K+S: Im gefährlichen Kampf; Börsenwelt Presseschau IV

Die Fachleute des Hanseatischen Börsendienstes erinnern an den Plan des kanadischen Kali-Unternehmens PotashCorp (WKN 878149), die K+S AG für 41 Euro je Aktie zu übernehmen. Das hält der Vorstand des deutschen Wettbewerbers für zu niedrig, wobei das Management angeblich rund 50 Euro für angemessen halten würde. Der Aktienkurs von K+S ist nach dem Bekanntwerden des Übernahmeangebots gestiegen – allerdings auf weniger als 41 Euro. Das deutet das erhebliche Risiko eines Scheiterns dieser Übernahme an. PotashCorp hatte bereits im Jahr 1997 versucht, K+S zu kaufen.
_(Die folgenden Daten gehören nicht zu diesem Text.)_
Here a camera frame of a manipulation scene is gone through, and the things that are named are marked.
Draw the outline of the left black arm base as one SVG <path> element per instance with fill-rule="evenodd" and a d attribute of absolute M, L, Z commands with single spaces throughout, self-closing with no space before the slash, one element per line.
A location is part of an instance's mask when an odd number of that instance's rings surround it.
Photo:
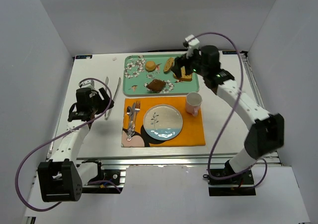
<path fill-rule="evenodd" d="M 87 164 L 94 163 L 93 168 L 85 173 L 90 175 L 87 184 L 83 184 L 84 194 L 120 194 L 124 187 L 126 169 L 124 167 L 103 163 L 101 160 L 78 161 L 77 168 L 88 168 Z"/>

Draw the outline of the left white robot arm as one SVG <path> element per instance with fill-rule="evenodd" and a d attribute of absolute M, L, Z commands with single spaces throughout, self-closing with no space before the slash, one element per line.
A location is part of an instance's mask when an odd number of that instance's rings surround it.
<path fill-rule="evenodd" d="M 105 88 L 82 87 L 76 90 L 76 102 L 70 107 L 67 133 L 48 162 L 38 166 L 38 178 L 44 202 L 75 202 L 83 186 L 100 174 L 96 161 L 77 164 L 83 141 L 96 115 L 103 115 L 114 102 Z"/>

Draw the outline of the large seeded bread slice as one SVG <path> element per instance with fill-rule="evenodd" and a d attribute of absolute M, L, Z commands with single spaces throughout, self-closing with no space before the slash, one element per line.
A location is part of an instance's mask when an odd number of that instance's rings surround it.
<path fill-rule="evenodd" d="M 183 81 L 192 81 L 192 74 L 186 75 L 185 67 L 181 67 L 181 78 L 177 78 L 175 74 L 173 74 L 173 77 L 176 79 L 175 83 Z"/>

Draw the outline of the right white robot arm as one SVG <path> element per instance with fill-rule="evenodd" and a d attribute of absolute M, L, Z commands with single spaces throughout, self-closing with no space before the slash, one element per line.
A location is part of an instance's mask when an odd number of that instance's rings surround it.
<path fill-rule="evenodd" d="M 237 113 L 248 128 L 243 149 L 225 163 L 223 174 L 218 179 L 236 177 L 284 145 L 284 118 L 281 114 L 271 114 L 242 92 L 242 84 L 237 84 L 235 77 L 221 67 L 217 47 L 189 43 L 185 43 L 185 47 L 186 54 L 177 57 L 171 69 L 177 78 L 181 77 L 182 68 L 186 75 L 200 75 L 205 85 L 229 104 L 231 112 Z"/>

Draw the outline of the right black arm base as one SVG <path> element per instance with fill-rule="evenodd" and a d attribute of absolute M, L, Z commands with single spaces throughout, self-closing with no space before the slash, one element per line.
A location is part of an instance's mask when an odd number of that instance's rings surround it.
<path fill-rule="evenodd" d="M 208 174 L 203 174 L 203 179 L 208 182 L 209 196 L 211 197 L 256 195 L 251 170 L 225 180 L 212 179 Z"/>
Damals verhinderten die Kartellbehörden diese Transaktion. Da beide Konzerne auch jetzt eine sehr starke Marktstellung besitzen, dürften die Wettbewerbs-Behörden zumindest hohe Hürden für eine Akquisition setzen. Scheitert die Übernahme erneut, dürfte der Aktienkurs von K+S wieder absacken. Chancen und Risiken sind derzeit fair verteilt, weshalb die Fachleute die Aktie nur mit "Neutral" einstufen.